More than 100 retired union workers descended upon the Burnsville office of U.S. Rep. John Kline on Saturday to protest a pension reform bill he's sponsoring that they fear will further slash union benefits.
Union retirees rally outside Kline's office over pension issue
Congressman's pension reform bill has been tabled, but former union workers still concerned.
Kline, the Minnesota Republican who chairs the House Education and Workforce Committee, wants multi-employer pension plans to transition from guaranteeing monthly payments to paying flexible benefits based on investment results. The program would be somewhat similar to a 401(k) plan except that trustees, not employees, would make investment decisions for contributions.
The new "composite" bill was omitted from the congressional budget resolution last week following significant pushback from Democratic lawmakers and thousands of rank-and-file workers, who insisted that the legislation not be rushed through without "regular order or debate."
"We demand respect and we demand a place at the table," union leader Bob McNattin said at Saturday's rally, noting that Kline will retire with a "generous" federal pension. "The battle will continue."
Pickets marched back and forth in front Kline's Second Congressional District office with signs reading, "Honestly earned, honestly ours" and "Stop the war on workers." In light of the news that the composite bill had been temporarily halted, retirees were jubilant but said the fight to keep pensions fully funded never seems to end.
"It's a small victory," said Paul Slattery, political director for Teamsters Local 120. "But we must remain vigilant."
Kline was one of two congressmen who authored an amendment to a 2014 appropriations bill that gave trustees of distressed plans much broader authority to cut earned retirement benefits. The U.S. Treasury Department later rejected cuts requested by the severely underfunded Central States Pension Fund this May.

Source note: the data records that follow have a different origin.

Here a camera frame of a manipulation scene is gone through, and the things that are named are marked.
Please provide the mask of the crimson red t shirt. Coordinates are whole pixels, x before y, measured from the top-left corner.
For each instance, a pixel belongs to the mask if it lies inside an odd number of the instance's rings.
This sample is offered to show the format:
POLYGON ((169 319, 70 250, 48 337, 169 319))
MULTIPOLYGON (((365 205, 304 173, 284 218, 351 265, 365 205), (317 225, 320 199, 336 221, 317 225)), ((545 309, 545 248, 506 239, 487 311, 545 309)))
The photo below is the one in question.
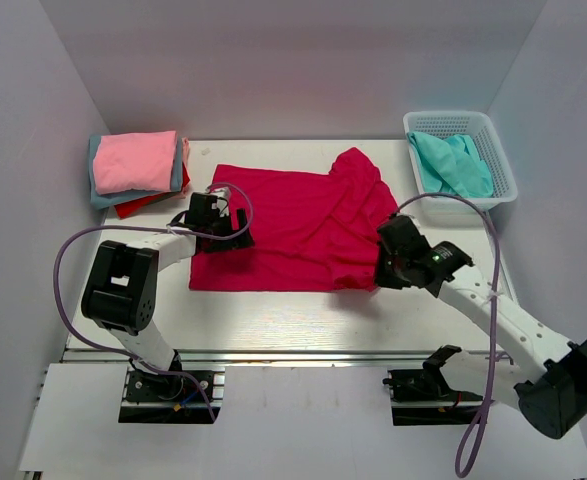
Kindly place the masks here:
POLYGON ((237 186, 233 211, 251 207, 254 246, 191 260, 198 291, 372 291, 377 229, 397 203, 379 169, 357 148, 326 174, 220 164, 213 180, 237 186))

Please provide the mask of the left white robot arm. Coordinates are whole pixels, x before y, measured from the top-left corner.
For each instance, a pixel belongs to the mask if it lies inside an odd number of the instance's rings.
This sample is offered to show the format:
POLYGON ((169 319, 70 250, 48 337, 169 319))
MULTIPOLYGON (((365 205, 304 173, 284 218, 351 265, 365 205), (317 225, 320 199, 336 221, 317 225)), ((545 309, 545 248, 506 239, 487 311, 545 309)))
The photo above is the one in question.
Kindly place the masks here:
POLYGON ((198 255, 254 246, 253 205, 233 210, 230 199, 227 186, 194 193, 163 230, 129 243, 106 240, 97 249, 82 314, 119 341, 135 368, 151 373, 150 387, 161 398, 178 396, 185 377, 153 320, 159 273, 198 255))

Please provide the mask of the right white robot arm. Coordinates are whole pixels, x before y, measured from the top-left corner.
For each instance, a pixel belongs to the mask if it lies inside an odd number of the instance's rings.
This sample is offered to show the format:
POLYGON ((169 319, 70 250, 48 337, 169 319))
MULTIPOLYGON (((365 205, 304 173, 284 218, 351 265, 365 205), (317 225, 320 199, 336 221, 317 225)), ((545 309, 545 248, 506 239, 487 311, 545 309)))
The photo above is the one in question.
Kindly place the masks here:
POLYGON ((454 345, 432 353, 420 371, 393 371, 384 384, 398 402, 445 399, 453 392, 483 395, 519 411, 539 433, 560 439, 587 414, 587 340, 575 343, 495 292, 471 257, 443 241, 430 246, 413 220, 392 215, 377 230, 375 282, 420 288, 494 335, 510 362, 489 363, 454 345))

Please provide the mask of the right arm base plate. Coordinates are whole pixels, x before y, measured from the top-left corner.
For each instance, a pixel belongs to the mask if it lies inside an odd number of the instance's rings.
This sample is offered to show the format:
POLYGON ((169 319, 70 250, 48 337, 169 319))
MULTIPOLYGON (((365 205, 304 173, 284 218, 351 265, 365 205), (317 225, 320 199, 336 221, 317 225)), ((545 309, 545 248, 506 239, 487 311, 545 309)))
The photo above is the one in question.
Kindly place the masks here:
POLYGON ((453 390, 440 372, 460 352, 460 347, 445 345, 431 354, 419 369, 387 371, 382 384, 390 396, 394 426, 451 426, 471 422, 483 397, 453 390))

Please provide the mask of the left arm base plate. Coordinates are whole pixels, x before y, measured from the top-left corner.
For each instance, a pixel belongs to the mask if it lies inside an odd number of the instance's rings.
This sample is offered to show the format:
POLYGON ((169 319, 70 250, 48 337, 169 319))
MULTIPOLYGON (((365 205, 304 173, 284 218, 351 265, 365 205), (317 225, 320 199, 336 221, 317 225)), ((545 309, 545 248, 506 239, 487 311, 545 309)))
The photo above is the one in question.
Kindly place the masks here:
POLYGON ((191 368, 175 359, 174 371, 184 376, 158 375, 129 361, 118 422, 120 424, 212 425, 222 407, 225 369, 191 368))

Thousands of Teamsters traveled to Washington, D.C., in the weeks before that decision, where they decried cuts to more than a quarter-million retirees on the West Lawn of the U.S. Capitol.
Steve Baribeau, a St. Paul truck driver who retired in 2014 after 37 years, said Saturday that he faced a 46 percent reduction in pension payments before the Kline law was halted by the Treasury. Though his house is paid for and he's collecting Social Security, Baribeau, who has diabetes, relies on that money for medication and doctors' bills.
"[The reduction] would mean no vacations, no college money for the grandkids," he said. "This is money we earned. … It's not our fault it wasn't invested properly."
Kline could not be immediately reached for comment Saturday. He and supporters of the composite plans believe they are an alternative designed to keep pensions alive and that without them more plans will end up in situations like Central States.
But many union coalitions worry they transfer the risk from corporations to individuals.
"This is a matter of self-interest — make no mistake about it," said Bill Moore, president of the Minnesota State Retiree Council, AFL-CIO. "This is a hit on organized labor."
Last Saturday, U.S. Rep. Rick Nolan, D-Minn., and Sens. Amy Klobuchar and Al Franken appeared at an overflow forum at Macalester College in St. Paul to protest Kline's composite bill. All three publicly denounced it.